Assignment -> All lines in the records below with the word "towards" must be returned.

[Dataset items]
/---

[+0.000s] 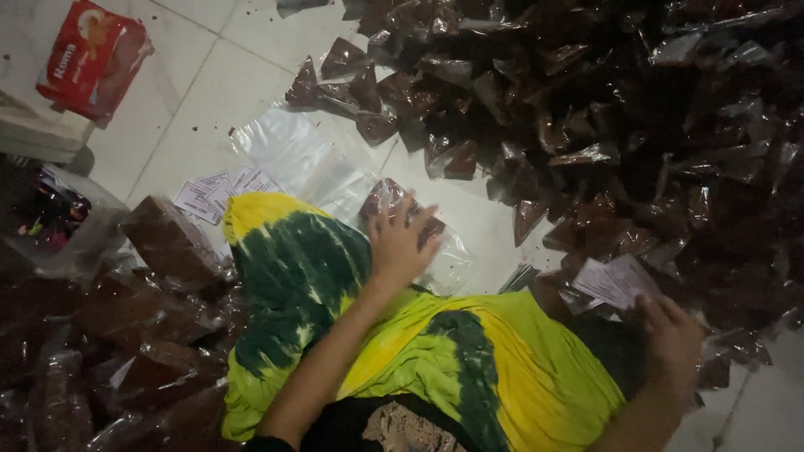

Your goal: Packaging small triangular snack bags into larger clear plastic bags, adding a label, and stapling them shut.

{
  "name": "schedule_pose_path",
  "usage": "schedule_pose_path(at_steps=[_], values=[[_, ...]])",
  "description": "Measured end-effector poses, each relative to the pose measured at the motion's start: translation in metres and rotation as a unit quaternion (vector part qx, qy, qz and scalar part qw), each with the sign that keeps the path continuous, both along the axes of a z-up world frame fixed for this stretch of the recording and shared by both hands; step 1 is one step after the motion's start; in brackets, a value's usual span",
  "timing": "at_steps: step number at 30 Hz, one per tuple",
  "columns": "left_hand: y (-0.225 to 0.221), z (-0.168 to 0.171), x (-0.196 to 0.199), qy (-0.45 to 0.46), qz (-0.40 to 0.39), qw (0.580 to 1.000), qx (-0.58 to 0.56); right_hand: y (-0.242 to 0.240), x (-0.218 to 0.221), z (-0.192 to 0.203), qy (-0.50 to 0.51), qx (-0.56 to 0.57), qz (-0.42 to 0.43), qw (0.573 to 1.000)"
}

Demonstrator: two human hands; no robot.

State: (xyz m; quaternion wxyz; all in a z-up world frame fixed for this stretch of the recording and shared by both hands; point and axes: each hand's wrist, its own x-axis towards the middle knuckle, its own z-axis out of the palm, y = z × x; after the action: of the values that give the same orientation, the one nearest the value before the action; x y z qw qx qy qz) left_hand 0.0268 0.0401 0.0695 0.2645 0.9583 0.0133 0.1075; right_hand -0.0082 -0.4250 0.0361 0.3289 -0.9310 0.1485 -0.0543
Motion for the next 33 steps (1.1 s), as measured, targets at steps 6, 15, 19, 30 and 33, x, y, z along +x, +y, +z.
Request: schedule_pose_path(at_steps=[6, 15, 19, 30, 33], values=[[0.014, -0.035, 0.005, 0.259, -0.012, 0.965, 0.033, -0.035, -0.005, -0.030, -0.009, -0.244, -0.116, 0.963], [0.016, -0.066, 0.000, 0.204, -0.003, 0.979, 0.027, 0.194, 0.040, -0.104, 0.319, 0.162, 0.065, 0.931], [0.022, -0.062, 0.003, 0.184, 0.021, 0.969, -0.164, 0.250, 0.036, -0.093, 0.293, 0.506, -0.081, 0.807], [0.023, -0.061, 0.011, 0.196, 0.067, 0.952, -0.226, 0.303, 0.060, -0.094, 0.297, 0.459, -0.106, 0.830], [0.022, -0.078, 0.009, 0.194, 0.069, 0.962, -0.179, 0.306, 0.058, -0.083, 0.266, 0.464, -0.101, 0.839]])
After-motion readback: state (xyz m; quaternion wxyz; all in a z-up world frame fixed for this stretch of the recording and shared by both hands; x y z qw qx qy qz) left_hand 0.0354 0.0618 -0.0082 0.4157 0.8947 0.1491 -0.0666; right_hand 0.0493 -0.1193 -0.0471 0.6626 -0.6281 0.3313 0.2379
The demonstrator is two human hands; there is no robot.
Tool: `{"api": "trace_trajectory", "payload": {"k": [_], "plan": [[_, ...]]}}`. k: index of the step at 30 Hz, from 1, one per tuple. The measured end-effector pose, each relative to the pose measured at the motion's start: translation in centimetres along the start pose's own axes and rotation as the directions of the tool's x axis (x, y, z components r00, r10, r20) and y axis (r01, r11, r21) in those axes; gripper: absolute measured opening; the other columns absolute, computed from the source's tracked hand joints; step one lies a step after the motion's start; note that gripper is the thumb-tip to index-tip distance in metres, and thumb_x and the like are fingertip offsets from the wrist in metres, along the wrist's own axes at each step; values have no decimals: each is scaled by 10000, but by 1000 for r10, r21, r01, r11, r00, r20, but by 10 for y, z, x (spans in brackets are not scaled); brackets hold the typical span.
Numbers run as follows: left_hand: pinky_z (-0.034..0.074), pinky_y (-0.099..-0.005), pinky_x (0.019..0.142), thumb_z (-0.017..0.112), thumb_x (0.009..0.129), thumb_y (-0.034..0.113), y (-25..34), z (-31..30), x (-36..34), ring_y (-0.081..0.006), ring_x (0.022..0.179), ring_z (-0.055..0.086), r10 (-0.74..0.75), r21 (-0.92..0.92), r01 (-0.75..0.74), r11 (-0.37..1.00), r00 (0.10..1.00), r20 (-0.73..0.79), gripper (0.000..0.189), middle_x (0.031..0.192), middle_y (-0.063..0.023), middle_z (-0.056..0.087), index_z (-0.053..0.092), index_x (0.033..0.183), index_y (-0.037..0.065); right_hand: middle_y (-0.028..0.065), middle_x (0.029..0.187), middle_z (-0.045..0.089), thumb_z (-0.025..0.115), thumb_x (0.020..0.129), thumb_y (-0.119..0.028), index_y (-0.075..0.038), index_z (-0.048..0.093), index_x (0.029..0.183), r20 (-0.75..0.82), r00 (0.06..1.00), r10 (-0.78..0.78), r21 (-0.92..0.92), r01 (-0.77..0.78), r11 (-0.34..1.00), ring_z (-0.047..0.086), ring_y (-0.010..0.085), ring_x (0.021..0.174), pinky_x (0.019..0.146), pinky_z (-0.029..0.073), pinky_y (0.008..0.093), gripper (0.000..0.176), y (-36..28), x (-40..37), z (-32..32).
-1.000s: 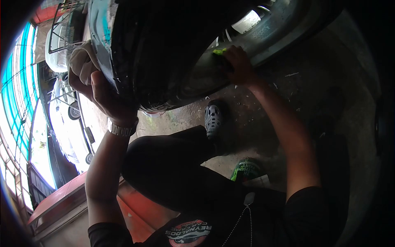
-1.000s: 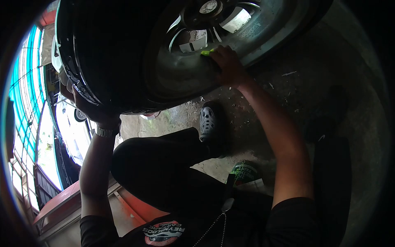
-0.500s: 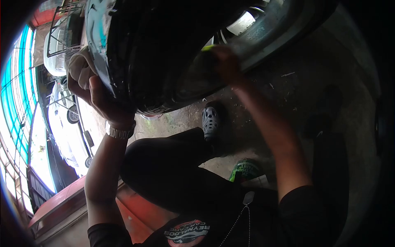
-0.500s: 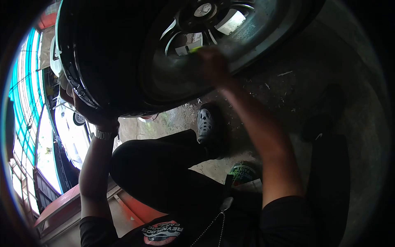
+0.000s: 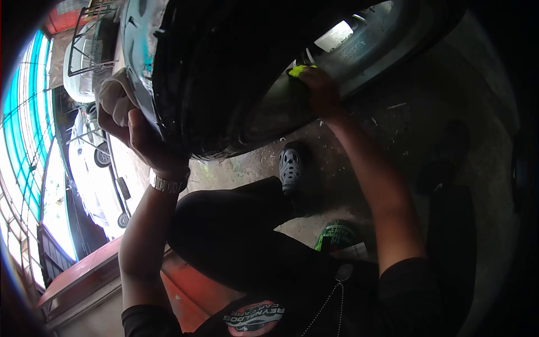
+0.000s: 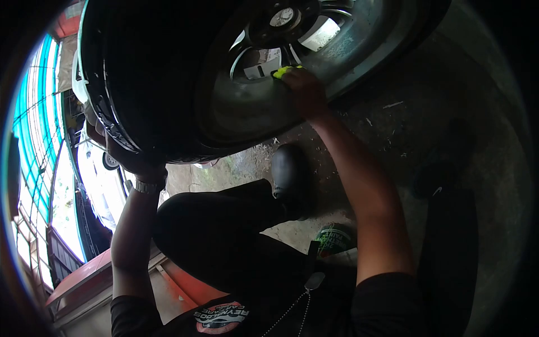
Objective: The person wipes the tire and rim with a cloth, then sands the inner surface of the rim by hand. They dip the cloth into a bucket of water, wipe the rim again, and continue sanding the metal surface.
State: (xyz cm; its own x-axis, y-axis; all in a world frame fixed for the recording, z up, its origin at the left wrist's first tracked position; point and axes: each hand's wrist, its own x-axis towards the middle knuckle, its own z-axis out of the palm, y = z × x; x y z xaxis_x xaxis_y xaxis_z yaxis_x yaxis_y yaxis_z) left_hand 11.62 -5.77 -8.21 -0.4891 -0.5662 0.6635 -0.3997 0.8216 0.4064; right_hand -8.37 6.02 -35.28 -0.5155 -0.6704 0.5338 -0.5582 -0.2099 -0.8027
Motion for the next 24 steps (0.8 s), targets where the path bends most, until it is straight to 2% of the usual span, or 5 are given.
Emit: {"api": "trace_trajectory", "payload": {"k": [6,9,16,20,24], "plan": [[449,-446,1004,694,864,490,12,7,-1,-301,1183,573,-130,-205,103,973,983,-126,784,1276,-188,575,427,1382,-35,106,957,712,651,844,-140,-76,705,1037,-83,990,-112,-79,106,991,699,297,937,872,553,409,210,-21,-3,20],[508,-415,920,750,846,549,13,10,4,-305,1097,648,-53,-216,17,976,986,-160,807,1204,-191,653,526,1303,-77,113,953,702,637,856,-145,-84,701,1036,57,985,166,-18,-165,986,688,298,949,854,551,421,200,-17,1,4],[520,-357,884,715,891,438,10,8,5,-230,1020,666,-24,-190,-3,982,990,-140,615,1119,-138,686,579,1244,-46,109,988,712,639,879,-191,-93,711,1072,-2,1000,16,-8,-16,1000,691,300,917,852,535,444,228,-13,-6,7],[511,-301,900,640,950,424,-4,9,5,-181,1070,635,-302,-425,266,865,953,-20,517,1125,-111,651,578,1229,-7,99,950,713,714,837,-238,-96,716,1038,-185,983,-9,38,17,999,703,287,872,805,551,435,247,-32,0,28],[435,-366,984,502,1041,278,29,14,7,-199,1133,535,-23,-212,12,977,998,-50,281,1063,-94,607,554,1150,25,121,932,709,675,860,-187,-99,709,1003,-74,996,49,50,-45,998,708,293,869,780,564,433,171,-16,-7,14]]}}
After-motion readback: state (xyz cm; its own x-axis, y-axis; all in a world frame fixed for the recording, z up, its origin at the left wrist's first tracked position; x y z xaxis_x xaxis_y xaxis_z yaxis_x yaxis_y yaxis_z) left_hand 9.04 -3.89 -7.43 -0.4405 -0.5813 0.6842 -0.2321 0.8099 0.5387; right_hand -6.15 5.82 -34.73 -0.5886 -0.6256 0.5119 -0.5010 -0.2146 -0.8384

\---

Response for this exercise ->
State: (xyz m; quaternion wxyz; all in a z-up world frame fixed for this stretch of the recording and shared by both hands; point and axes: each hand's wrist, its own x-axis towards the middle knuckle, its own z-axis out of the palm, y = z × x; after the action: of the values that give the same orientation, the one nearest the value before the action; x y z qw qx qy qz) left_hand 0.0268 0.0401 0.0695 0.2645 0.9583 0.0133 0.1075; right_hand -0.0082 -0.4250 0.0361 0.3289 -0.9310 0.1485 -0.0543
State: (xyz cm; its own x-axis, y-axis; all in a world frame fixed for the recording, z up, its origin at the left wrist's first tracked position; point and axes: each hand's wrist, its own x-axis towards the middle knuckle, its own z-axis out of the palm, y = z × x; x y z xaxis_x xaxis_y xaxis_z yaxis_x yaxis_y yaxis_z) left_hand 11.62 -5.77 -8.21 -0.4891 -0.5662 0.6635 -0.3997 0.8216 0.4064; right_hand -8.37 6.02 -35.28 -0.5155 -0.6704 0.5338 -0.5582 -0.2099 -0.8027

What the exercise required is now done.